É fundamental que a esquerda brasileira reconheça sua obrigação histórica de lutar contra políticas de encarceramento que ampliam as opressões e desigualdades entre as classes. Em vez de retroceder a medidas que agravam o problema, é preciso defender alternativas que promovam a reinserção social, a resolução pacífica de conflitos e a construção de uma sociedade mais justa e igualitária.

A saída temporária, longe de ser um privilégio indevido, é uma ferramenta importante de ressocialização para os indivíduos que cumprem pena, permitindo sua reintegração gradual à sociedade. Eliminá-la significaria negar uma oportunidade de reinserção e perpetuar o ciclo de violência e exclusão.

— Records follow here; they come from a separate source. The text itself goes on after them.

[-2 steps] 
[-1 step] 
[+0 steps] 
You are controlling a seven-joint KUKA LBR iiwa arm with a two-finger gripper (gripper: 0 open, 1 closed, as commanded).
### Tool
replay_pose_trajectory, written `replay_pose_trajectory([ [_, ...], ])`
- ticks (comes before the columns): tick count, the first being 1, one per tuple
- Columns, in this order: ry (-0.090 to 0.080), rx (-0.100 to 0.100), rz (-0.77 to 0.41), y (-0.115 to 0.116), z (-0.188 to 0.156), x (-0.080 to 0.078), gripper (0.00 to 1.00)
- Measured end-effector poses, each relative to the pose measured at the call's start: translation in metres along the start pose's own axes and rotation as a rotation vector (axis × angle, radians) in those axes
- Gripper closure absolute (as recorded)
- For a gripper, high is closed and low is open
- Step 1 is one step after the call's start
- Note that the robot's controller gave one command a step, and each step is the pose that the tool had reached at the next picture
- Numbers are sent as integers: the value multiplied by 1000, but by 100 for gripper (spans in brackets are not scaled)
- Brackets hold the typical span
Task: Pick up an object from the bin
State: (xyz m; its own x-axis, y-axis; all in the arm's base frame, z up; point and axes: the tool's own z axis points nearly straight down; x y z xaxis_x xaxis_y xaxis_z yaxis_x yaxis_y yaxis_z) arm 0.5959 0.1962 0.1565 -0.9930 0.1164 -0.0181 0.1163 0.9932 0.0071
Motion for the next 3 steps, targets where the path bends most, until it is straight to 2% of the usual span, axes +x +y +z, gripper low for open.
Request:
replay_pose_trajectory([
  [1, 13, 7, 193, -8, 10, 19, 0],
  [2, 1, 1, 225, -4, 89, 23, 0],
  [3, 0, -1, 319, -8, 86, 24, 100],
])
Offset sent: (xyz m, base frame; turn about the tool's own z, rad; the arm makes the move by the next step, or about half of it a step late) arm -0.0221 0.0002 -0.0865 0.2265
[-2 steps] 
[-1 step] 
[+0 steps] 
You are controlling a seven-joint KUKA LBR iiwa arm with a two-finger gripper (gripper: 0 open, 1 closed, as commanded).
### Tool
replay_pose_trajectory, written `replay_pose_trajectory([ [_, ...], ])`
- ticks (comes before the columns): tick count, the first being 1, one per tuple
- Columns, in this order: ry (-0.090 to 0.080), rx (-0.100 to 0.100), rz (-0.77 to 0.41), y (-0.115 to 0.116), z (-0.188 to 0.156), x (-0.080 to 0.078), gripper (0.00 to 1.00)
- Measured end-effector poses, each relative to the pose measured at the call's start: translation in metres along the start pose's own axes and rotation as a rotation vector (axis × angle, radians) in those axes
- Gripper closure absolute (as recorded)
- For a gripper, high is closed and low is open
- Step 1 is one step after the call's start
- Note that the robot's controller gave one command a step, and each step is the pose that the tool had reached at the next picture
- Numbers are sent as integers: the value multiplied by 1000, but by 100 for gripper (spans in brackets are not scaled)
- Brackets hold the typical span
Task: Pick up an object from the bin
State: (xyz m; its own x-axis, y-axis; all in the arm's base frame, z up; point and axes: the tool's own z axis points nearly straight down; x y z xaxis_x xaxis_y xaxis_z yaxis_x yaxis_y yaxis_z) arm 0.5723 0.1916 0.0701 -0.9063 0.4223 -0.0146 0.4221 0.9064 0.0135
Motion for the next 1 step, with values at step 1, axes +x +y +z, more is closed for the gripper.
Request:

A esquerda não pode se render a discursos simplistas que ignoram as raízes complexas da criminalidade e reforçam estigmas sociais. Em vez disso, deve continuar lutando por políticas públicas que abordem as causas estruturais da violência e promovam a justiça social e a equidade.

É hora de a esquerda brasileira reafirmar seu compromisso com a defesa dos direitos humanos e o combate às injustiças sociais, resistindo a medidas que alimentam a máquina de encarceramento em massa e reafirmando sua posição em favor da construção de uma sociedade mais inclusiva e igualitária.